Lukas Märdian (slyon) wants to investigate how to solve this problem.

So inetutils-telnet got promoted. This leads to all the inetutils-* binaries (like inetutils-ftpd) to be listed in the "extra" seed, i.e. not seeded anywhere, but still generated by the src:inetutils source package, which we have in main.

In comment #4 we considered explicitly exluding the other binary packages, besides inetutils-telnet & telnet. I tried a few things but didn't get the desired result:

* blacklisting via ubuntu.lunar/blacklist seed
* blacklisting via platform.lunar/{standard,minimal} seeds, using !%inetutils and/or !inetutils-*
* excluding via ubuntu.lunar/supported seed, using Extra-Exclude: %inetutils and/or inetituls-*

I wonder if/how it would be possible to blacklist all the binary packages from src:inetutils, except the telnet client?
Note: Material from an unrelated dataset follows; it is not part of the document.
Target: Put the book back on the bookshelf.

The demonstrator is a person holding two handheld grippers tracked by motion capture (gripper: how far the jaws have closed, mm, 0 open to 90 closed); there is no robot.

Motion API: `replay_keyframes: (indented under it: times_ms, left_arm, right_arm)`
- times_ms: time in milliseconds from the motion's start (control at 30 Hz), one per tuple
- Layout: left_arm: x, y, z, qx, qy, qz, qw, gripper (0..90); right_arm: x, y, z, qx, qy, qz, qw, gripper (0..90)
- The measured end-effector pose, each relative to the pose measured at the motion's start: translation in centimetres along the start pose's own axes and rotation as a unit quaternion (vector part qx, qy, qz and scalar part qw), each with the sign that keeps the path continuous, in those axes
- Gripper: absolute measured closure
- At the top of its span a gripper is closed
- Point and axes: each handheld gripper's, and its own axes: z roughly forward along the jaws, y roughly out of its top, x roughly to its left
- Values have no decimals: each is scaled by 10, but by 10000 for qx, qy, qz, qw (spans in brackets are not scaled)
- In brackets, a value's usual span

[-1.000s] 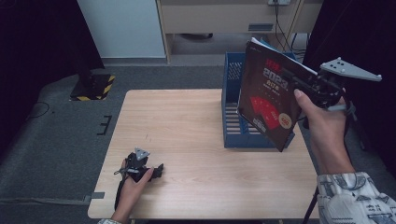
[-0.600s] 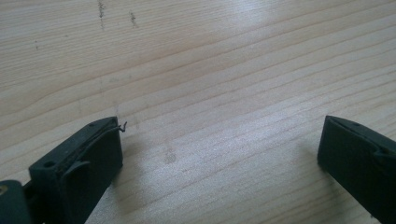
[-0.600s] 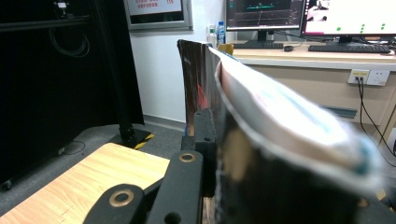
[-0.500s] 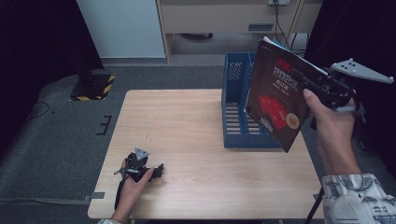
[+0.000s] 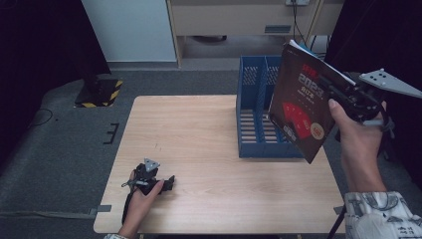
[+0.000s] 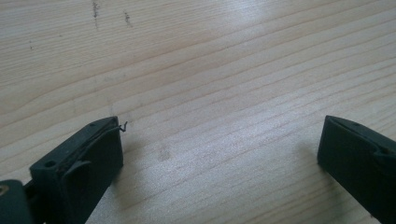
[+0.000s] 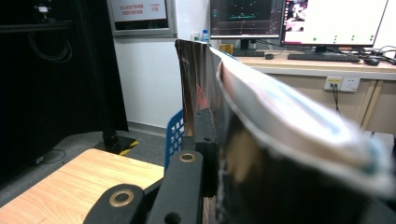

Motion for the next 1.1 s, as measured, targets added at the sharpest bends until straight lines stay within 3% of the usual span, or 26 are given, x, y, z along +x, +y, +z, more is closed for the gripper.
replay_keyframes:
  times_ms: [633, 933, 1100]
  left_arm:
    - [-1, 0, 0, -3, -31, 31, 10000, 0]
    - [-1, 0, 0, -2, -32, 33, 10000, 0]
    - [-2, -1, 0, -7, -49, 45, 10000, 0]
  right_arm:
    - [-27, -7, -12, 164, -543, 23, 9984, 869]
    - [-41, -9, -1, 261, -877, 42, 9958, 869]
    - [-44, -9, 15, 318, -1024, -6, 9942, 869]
We didn't come up with a better solution during the MIR meeting today. Let's call this "fix released", as every binary is in the place it's supposed to be.

We need to be careful not to accidentally pull some of the other inetutils-* binaries into main in the future. But apparently there are other cases like this (only a single binary in main, while other from the same source package are in universe) and this has worked OK so far.